NOPALERA EN EL CORAZÓN DE LA CDMX
El nopal es una fuente importante de ingresos para muchos productores y comunidades rurales en México. Se cultiva principalmente en los estados de Oaxaca, Morelos, Jalisco y Zacatecas. Se le aprecia por sus propiedades como verdura, por sus frutos (tunas), por ser un colorante natural ancestral (la cochinilla que vive en él), y por ser base de medicinas y complementos alimenticios para combatir la diabetes y disminuir la inflamación.
El nopal ha sido importante en la cultura mexicana desde la época prehispánica. Aztecas y mayas utilizaban el nopal como fuente de alimento y agua, para tratar enfermedades y heridas, y en ceremonias y rituales religiosos. Con el paso del tiempo, se ha convertido en un símbolo nacional en México, como parte central del escudo nacional, y ha llegado a la mesa de los más reputados restaurantes como parte de la gastronomía internacional.
Además, en el mundo del arte aparece recurrentemente en pinturas, esculturas, textiles, y en la música. Carlos Fuentes lo menciona en su ensayo “Tiempo mexicano”, donde habla de la importancia del nopal en la cultura mexicana y cómo se relaciona con la identidad. También utiliza el nopal como símbolo en su novela La región más transparente, donde el personaje Ixca Cienfuegos se asocia con el nopal y con la gran cultura prehispánica.

Por su parte, José Luis Cuevas escribió un panfleto llamado La Cortina de Nopal, en el que critica el arte oficial y la ideología del muralismo mexicano. Octavio Paz también se refirió a este tema en su obra, criticando el arte comprometido y la falta de originalidad en la cultura mexicana. En resumen, el nopal es una planta fundamental en la cultura, la historia y economía de México, y su importancia se refleja en sus muy variados usos.
El nopal ha vuelto a tomar un papel protagónico, ahora en la exposición Nopalera en el corazón que se presenta en el zócalo capitalino, desde el pasado 9 de enero hasta el 9 de febrero próximo. Son 200 piezas de gran formato intervenidas por artistas que muestran al nopal como elemento de identidad nacional. La muestra plástica celebra las raíces de la nación mexicana y contó con el trabajo de 200 artistas libres y colectivos de la capital.
Con esta exposición “se rinde homenaje a esa raíz de nuestra historia, de nuestro presente y también de nuestro futuro. Símbolo de la fundación de la ciudad, porque la tradición mexica narra que la peregrinación concluiría en el lugar donde un águila, devorando una serpiente, se posara sobre un nopal en medio de un lago. De esa manera, otro objetivo es reivindicar a la planta como una expresión milenaria”, subrayó Clara Brugada Molina

La jefa de gobierno capitalino invitó, durante la ceremonia inaugural de la exposición, a todas las personas de la Ciudad de México y a los visitantes nacionales y extranjeros, a acudir a la Plaza de la Constitución y recorrer una a una cada escultura, al tiempo que explicó que no sólo se va a presentar la exposición, sino que se buscará que haya siempre un evento importante que hable sobre el nopal, con música, teatro, y otras actividades.
La muestra tendrá una duración de un mes, del 9 de enero al 9 de febrero del año en curso y posteriormente se buscará que acompañe al mundial de fútbol. En los próximos meses, adelantó, los nopales de gran formato podrían ser distribuidos en distintos puntos de la capital como lugares emblemáticos. Se refirió a plazas públicas, calles y avenidas de gran afluencia de autos y peatones, sitios históricos y culturales, así como teatros y museos.

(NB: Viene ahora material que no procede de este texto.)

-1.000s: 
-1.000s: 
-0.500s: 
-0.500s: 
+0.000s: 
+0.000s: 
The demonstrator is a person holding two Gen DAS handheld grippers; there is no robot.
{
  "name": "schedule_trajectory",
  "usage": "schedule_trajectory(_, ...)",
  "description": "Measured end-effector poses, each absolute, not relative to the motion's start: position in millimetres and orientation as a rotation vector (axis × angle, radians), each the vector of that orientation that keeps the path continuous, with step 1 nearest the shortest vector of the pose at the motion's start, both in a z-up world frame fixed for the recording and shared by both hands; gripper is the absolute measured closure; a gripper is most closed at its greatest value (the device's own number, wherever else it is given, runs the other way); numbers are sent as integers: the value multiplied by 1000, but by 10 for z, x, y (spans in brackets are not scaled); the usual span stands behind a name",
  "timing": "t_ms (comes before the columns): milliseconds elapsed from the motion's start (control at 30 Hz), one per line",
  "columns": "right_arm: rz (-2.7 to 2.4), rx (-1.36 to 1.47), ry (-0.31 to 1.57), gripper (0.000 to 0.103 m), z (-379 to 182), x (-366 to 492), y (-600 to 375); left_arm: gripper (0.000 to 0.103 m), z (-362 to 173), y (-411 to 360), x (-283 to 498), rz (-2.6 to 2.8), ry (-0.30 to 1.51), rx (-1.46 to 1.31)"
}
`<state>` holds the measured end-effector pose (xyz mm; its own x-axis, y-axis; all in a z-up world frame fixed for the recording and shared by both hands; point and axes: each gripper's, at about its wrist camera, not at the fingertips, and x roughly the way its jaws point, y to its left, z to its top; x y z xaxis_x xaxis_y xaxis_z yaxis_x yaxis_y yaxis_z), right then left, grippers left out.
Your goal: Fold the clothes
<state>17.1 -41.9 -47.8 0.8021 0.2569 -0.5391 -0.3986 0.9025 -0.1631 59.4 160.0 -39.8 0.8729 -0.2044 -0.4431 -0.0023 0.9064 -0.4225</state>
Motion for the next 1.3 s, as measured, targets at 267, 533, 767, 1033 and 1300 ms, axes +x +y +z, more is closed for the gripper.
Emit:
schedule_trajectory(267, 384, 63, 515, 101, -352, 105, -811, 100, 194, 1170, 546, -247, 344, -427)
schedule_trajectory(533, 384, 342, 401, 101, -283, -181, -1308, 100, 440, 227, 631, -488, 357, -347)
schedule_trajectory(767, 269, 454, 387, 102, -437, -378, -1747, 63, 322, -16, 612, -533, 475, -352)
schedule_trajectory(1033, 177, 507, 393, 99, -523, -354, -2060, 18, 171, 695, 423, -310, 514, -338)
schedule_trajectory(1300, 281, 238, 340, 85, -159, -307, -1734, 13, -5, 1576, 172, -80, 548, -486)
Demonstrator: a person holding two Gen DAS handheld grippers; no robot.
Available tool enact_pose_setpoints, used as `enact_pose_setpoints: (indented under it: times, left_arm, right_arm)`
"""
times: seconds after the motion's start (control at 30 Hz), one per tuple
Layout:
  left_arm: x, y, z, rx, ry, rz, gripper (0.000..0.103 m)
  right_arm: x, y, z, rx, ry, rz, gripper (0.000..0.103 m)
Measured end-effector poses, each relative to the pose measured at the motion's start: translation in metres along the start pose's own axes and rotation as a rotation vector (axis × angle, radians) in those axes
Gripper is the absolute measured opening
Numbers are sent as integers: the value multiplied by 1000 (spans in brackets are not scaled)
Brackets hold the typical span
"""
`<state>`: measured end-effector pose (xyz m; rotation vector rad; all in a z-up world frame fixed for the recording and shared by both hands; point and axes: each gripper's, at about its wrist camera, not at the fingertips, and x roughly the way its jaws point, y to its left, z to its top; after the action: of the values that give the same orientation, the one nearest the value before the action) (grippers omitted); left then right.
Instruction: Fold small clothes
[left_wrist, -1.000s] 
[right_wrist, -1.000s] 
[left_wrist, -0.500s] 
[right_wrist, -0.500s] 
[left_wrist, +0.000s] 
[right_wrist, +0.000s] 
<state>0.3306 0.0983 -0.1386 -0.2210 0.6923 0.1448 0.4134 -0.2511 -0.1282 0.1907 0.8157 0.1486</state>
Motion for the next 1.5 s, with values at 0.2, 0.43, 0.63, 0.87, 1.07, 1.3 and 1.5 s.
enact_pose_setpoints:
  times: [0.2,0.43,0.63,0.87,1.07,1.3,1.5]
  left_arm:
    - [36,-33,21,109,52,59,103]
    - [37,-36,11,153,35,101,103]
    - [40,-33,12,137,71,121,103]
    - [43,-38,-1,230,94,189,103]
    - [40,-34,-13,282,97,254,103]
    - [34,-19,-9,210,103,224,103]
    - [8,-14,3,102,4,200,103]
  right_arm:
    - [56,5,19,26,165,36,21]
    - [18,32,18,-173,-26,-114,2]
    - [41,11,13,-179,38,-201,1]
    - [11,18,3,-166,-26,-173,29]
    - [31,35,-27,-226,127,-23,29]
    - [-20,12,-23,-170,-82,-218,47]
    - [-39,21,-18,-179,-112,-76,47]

Por otro lado, Brugada Molina hizo una invitación a todos los artistas para pensar y dar vida a una nueva exposición abierta a todo público, con temática del ajolote, con miras a estar lista antes de Semana Santa, y exponer a ese popular anfibio endémico de los canales de Xochimilco en la capital del país, como otro símbolo nacional y como icono de la defensa de la soberanía; el ajolote representa la regeneración y de lucha por la vida.
La exposición Nopalera en el corazón, inaugurada en la Feria del Nopal 2025 en el Monumento a la Revolución, inició con 50 piezas intervenidas por la misma cantidad de artistas y ahora, en esta segunda etapa, creció a 200. Es una intervención que transforma el zócalo en un jardín de memoria y contemplación. De esa cantidad, 13 piezas fueron intervenidas por artistas varones, 63 por mujeres, y 23 por colectivos o dúos artísticos.
Los estilos son diversos. Hay quienes usaron técnicas de impresión o grabados; algunos directamente pintura vinílica y aerosoles, y otros más unieron diseños escultóricos y otros materiales. Los temas incluyen proclamas, conquistas sociales, tiras cómicas, referencias prehispánicas, figuras abstractas, y alusiones a animales propios de México. Artistas y público están demostrando que el arte no es un producto, sino una experiencia compartida.